Mr Soames said strong order intake in recent months and the healthy pipeline of enquiries had prompted Aggreko to make plans to raise the rate of its fleet capital expenditure in the second half by £70m, and to spend around £390m across the group this year.
“That means the workforce in Dumbarton will be working flat out,” said Mr Soames, who is the grandson of wartime prime minister Winston Churchill.
Aggreko’s Dumbarton operation, where last year it added a new £20m generator-assembly facility, has recently increased its workforce from 120 to 300.
Meanwhile Mr Soames said its deal to supply 200MW emergency power to the Tokyo Electric Power Company to aid earthquake-struck northern Japan for a year has been valued at $100m (£60m), and that since last week’s announcement of a letter of intent, the agreement with the Japanese utility had since become a formal contract.

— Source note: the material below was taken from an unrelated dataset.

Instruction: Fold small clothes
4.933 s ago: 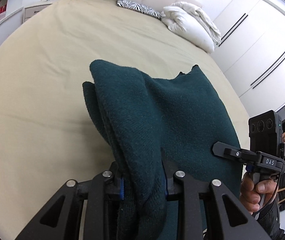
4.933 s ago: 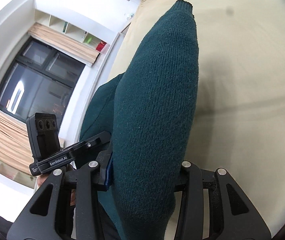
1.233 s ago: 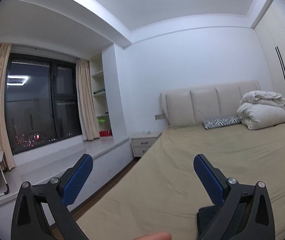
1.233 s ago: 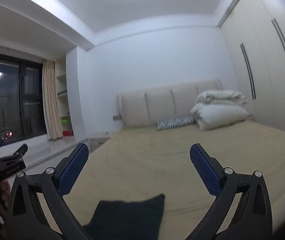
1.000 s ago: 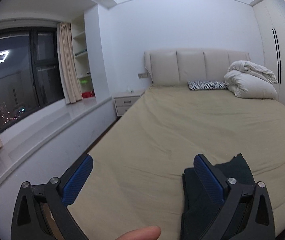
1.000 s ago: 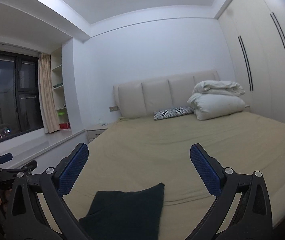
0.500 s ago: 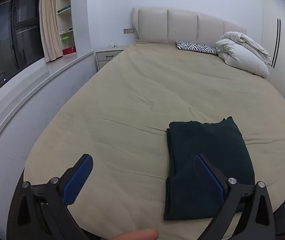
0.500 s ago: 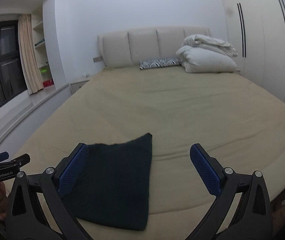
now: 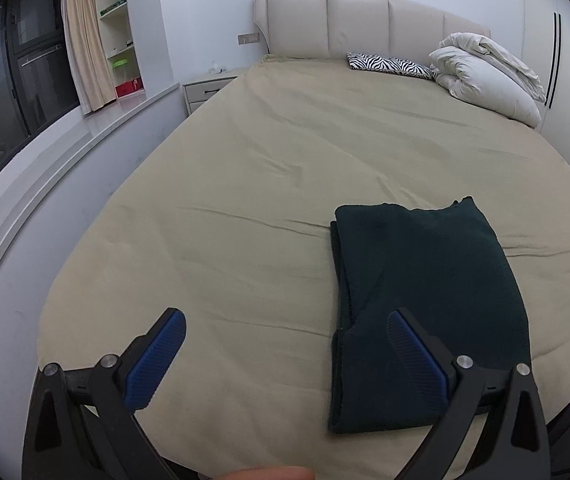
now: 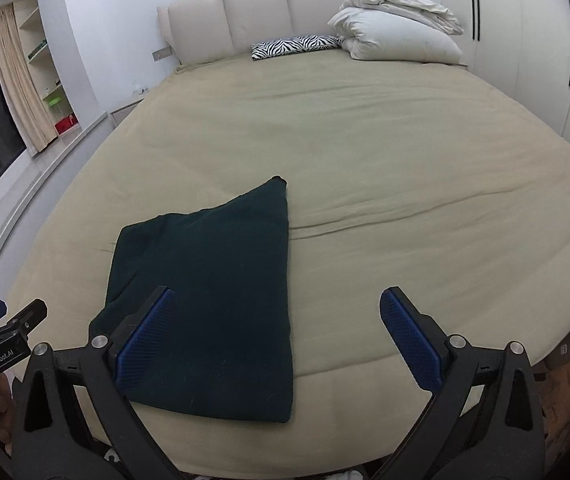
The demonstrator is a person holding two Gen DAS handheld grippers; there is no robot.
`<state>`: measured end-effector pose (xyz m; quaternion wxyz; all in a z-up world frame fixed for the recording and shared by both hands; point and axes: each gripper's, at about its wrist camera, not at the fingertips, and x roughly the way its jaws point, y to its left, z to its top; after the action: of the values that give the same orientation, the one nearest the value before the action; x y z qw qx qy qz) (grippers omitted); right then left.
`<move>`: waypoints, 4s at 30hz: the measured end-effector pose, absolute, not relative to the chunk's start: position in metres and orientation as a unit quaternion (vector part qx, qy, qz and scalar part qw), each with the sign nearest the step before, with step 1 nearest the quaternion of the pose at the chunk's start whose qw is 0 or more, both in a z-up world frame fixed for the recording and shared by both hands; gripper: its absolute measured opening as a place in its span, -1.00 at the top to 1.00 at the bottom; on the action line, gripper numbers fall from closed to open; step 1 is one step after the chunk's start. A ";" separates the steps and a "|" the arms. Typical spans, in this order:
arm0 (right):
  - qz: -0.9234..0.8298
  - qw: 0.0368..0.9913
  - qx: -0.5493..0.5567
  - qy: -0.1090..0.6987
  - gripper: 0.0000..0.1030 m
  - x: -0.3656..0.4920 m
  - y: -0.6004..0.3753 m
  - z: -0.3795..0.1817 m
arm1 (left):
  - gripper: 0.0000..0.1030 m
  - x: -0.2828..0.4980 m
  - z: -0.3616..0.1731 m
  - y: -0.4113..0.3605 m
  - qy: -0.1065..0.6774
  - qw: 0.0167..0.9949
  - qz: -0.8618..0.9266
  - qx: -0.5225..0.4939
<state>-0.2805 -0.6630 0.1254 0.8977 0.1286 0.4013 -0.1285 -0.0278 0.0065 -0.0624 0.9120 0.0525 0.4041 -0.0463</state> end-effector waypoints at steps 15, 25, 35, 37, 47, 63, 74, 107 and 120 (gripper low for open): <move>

Asked if Aggreko planned to provide further emergency power to Japan, Mr Soames said: “Let’s get through the summer first. The first shipment of generators will be there in June and the balance will arrive in July.
“At the moment, we don’t have the capacity, but whether they will want power later in the year, we just don’t know. We will have to see.”
The reactors at the Fukushima nuclear plant affected by the earthquake and tsunami last month each produce between 460MW and 1100MW.
Mr Soames said: “We are able to supply 200MW right now and will talk to them later in the year to see if they would like some more.”
He added that Aggreko had been approached by a number of private companies in Japan, but had decided to “concentrate on the utilities”.
The group is planning to return £150m to shareholders in July via a B share scheme. Further funds will be returned in the next two to three years.
Mr Soames added: “Aggreko has a lot of private shareholders, and I think they appreciate we are not some monstrous group that only cares about its institutional investors.”